» Your objective
Lines from the beginning of the data below through the one containing "Trace the outline of every instance of the **floral" are to be printed exactly as they appear.

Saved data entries
>>>

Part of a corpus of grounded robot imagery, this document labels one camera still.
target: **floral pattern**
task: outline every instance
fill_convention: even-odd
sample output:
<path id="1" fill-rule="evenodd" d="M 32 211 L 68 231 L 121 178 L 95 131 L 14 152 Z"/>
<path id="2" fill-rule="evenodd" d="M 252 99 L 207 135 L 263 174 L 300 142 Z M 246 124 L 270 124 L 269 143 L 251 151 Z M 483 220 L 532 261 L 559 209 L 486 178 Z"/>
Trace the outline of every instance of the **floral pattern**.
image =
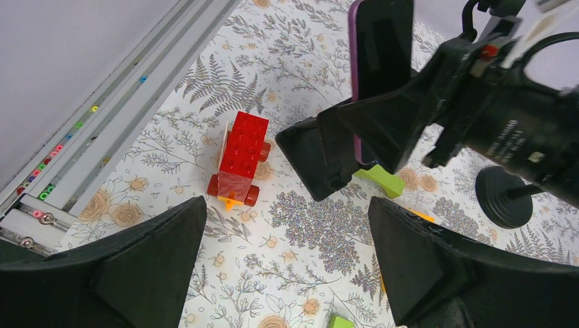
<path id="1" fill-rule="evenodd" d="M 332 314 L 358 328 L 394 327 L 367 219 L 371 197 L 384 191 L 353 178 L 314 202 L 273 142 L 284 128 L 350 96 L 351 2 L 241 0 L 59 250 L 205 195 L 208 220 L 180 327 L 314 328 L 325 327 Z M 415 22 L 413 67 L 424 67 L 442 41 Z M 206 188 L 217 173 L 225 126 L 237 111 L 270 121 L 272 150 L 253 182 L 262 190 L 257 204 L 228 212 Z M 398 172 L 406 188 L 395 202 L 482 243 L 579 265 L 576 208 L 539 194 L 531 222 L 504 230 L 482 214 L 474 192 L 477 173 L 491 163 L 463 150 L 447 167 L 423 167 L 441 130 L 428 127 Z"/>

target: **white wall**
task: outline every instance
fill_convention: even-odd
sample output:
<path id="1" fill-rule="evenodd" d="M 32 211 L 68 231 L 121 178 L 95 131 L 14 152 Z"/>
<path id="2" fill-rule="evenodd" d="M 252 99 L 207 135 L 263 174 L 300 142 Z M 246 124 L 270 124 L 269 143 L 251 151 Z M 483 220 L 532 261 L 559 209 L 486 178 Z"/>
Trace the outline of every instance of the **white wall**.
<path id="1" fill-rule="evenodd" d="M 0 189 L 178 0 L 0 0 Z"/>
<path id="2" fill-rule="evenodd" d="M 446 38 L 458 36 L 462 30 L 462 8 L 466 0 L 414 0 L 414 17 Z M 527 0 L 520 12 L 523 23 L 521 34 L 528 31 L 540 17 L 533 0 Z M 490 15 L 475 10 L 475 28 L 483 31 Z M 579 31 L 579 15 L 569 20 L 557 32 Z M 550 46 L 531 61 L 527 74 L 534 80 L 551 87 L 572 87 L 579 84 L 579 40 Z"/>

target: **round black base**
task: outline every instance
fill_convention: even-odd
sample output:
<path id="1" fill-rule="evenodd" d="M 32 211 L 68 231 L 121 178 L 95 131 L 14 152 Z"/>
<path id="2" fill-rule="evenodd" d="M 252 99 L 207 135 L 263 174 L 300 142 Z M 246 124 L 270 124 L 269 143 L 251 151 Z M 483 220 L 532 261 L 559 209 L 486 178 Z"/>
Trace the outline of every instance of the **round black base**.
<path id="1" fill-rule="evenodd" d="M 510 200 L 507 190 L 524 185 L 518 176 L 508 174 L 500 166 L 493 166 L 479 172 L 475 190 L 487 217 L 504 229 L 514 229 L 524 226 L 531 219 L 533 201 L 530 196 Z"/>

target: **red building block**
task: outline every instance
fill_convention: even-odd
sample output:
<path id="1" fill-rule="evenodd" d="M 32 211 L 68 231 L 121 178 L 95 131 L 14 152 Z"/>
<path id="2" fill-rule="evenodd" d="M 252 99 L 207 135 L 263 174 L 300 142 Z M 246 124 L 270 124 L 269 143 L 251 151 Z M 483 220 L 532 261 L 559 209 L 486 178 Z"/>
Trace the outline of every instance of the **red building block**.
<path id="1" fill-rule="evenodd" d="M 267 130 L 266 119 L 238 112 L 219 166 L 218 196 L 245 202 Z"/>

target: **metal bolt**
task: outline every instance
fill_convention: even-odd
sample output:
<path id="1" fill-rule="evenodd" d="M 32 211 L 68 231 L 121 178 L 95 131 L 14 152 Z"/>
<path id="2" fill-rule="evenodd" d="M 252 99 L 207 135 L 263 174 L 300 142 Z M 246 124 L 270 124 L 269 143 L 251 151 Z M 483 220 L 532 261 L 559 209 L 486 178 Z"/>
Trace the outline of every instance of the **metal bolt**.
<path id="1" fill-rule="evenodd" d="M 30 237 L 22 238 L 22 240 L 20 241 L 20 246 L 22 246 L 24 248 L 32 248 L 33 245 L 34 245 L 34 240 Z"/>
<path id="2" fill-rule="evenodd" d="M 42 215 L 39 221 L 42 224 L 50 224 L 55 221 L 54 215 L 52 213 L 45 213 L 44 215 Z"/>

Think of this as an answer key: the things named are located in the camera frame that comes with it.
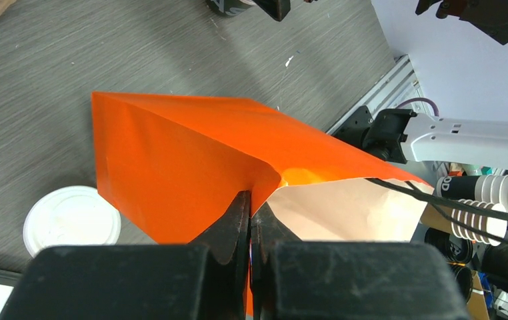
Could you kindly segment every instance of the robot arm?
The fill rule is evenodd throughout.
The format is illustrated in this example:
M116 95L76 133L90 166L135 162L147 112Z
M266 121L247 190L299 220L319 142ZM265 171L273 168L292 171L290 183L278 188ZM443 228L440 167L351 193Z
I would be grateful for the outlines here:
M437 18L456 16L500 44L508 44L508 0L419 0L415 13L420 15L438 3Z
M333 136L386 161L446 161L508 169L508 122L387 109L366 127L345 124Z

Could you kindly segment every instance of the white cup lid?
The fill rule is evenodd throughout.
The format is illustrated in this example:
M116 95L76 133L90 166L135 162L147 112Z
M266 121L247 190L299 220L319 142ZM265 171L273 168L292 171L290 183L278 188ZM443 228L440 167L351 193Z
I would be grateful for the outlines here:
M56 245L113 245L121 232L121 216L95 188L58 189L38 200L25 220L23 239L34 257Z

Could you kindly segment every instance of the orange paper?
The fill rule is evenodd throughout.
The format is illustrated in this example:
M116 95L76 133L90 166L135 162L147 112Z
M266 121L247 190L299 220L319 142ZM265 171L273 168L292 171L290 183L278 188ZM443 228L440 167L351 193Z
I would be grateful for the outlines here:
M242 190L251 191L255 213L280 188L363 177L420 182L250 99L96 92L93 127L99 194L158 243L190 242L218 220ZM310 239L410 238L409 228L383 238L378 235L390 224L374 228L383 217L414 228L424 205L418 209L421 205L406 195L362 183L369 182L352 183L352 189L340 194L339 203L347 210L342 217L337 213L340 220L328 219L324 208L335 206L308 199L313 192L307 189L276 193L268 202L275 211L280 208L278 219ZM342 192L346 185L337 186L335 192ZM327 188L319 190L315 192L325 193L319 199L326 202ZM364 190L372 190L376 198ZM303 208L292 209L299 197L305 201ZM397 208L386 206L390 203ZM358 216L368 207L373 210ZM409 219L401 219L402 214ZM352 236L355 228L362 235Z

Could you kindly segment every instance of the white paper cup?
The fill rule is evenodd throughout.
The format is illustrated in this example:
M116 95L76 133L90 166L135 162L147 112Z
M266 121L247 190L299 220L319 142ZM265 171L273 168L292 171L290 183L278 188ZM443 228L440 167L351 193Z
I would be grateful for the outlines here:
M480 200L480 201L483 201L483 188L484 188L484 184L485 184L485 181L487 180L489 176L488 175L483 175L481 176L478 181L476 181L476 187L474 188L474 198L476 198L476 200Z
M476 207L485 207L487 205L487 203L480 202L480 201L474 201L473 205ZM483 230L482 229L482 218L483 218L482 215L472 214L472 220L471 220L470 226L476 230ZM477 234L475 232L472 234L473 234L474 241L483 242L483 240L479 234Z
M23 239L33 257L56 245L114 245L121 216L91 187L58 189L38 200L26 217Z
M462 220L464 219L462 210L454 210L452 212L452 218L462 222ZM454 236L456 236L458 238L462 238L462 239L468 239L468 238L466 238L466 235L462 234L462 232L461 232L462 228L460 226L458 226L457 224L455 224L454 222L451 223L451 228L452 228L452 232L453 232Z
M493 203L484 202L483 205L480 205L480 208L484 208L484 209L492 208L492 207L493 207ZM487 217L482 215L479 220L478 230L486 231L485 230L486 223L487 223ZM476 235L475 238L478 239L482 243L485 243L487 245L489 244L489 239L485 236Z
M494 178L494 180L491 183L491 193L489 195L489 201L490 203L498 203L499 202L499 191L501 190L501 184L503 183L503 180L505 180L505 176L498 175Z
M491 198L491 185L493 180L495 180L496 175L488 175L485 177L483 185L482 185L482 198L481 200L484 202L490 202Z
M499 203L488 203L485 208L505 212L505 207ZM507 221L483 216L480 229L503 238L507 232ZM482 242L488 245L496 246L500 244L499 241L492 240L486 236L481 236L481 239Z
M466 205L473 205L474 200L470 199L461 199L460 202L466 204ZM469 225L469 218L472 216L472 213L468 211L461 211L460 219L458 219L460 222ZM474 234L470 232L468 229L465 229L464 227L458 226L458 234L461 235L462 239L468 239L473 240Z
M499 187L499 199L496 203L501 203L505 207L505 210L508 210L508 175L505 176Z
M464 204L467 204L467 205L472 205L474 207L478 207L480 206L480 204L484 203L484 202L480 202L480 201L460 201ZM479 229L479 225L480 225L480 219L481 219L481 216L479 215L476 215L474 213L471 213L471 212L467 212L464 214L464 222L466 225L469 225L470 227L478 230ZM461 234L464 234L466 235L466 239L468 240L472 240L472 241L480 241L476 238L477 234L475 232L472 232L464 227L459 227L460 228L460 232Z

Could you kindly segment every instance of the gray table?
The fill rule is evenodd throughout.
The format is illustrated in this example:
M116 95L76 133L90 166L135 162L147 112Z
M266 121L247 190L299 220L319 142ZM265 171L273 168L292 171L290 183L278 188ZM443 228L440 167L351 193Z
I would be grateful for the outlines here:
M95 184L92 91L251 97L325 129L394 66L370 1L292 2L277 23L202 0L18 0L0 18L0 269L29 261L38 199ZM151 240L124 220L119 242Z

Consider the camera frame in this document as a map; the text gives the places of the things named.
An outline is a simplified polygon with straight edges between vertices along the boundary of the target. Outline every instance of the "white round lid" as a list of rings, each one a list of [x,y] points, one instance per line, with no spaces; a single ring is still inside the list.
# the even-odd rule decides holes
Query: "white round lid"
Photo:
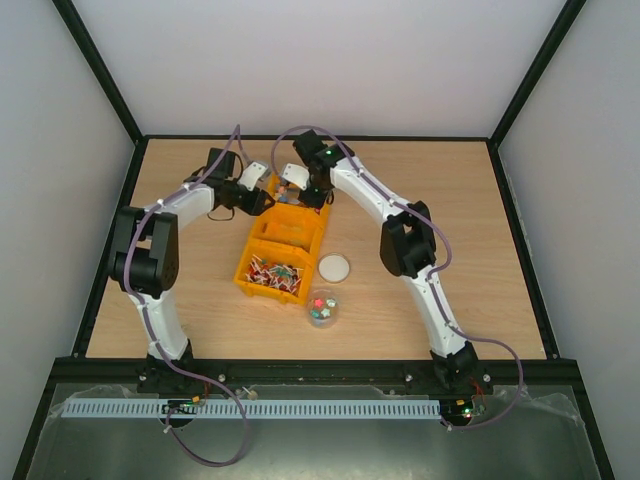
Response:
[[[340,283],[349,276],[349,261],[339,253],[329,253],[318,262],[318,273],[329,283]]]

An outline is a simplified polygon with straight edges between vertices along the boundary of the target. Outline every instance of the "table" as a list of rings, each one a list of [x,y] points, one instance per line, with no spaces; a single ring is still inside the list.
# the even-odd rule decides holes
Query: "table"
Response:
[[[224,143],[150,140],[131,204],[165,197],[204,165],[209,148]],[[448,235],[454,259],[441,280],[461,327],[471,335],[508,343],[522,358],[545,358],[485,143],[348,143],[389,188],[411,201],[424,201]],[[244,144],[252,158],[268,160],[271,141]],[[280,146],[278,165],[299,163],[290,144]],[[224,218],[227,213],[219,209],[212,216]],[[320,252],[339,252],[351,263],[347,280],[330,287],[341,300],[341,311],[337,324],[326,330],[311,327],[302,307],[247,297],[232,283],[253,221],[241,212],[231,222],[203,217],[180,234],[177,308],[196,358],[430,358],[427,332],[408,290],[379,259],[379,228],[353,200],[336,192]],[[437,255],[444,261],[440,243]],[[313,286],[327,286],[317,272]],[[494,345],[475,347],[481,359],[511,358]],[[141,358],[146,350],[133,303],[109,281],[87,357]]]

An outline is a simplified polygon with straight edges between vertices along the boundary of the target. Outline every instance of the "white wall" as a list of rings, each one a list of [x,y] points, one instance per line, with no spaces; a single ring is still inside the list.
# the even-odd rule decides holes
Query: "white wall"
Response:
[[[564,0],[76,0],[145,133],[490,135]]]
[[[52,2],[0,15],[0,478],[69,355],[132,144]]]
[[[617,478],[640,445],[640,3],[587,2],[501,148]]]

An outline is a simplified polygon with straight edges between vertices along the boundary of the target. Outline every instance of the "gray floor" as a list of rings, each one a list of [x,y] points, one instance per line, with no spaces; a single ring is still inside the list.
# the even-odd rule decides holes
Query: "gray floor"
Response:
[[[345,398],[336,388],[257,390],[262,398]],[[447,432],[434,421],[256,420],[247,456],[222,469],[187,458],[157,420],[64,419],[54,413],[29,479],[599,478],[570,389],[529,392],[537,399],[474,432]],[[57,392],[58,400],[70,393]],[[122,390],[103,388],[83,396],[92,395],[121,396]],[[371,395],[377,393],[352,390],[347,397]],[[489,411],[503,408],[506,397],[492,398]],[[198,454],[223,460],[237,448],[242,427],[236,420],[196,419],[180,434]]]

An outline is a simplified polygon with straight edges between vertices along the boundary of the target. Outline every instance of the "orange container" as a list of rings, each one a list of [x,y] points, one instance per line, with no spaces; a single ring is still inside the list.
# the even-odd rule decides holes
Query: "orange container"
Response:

<<<

» Task response
Part of a corpus of grounded robot imagery, this document labels one camera still.
target: **floral pattern**
task: outline every instance
fill_convention: even-odd
sample output:
<path id="1" fill-rule="evenodd" d="M 32 211 L 68 231 L 121 178 L 95 131 L 14 152 Z"/>
<path id="2" fill-rule="evenodd" d="M 252 99 L 207 135 L 263 174 L 300 142 Z M 246 124 L 270 124 L 269 143 L 251 151 Z M 483 220 L 532 261 L 559 209 L 486 178 Z"/>
Trace the outline of every instance of the **floral pattern**.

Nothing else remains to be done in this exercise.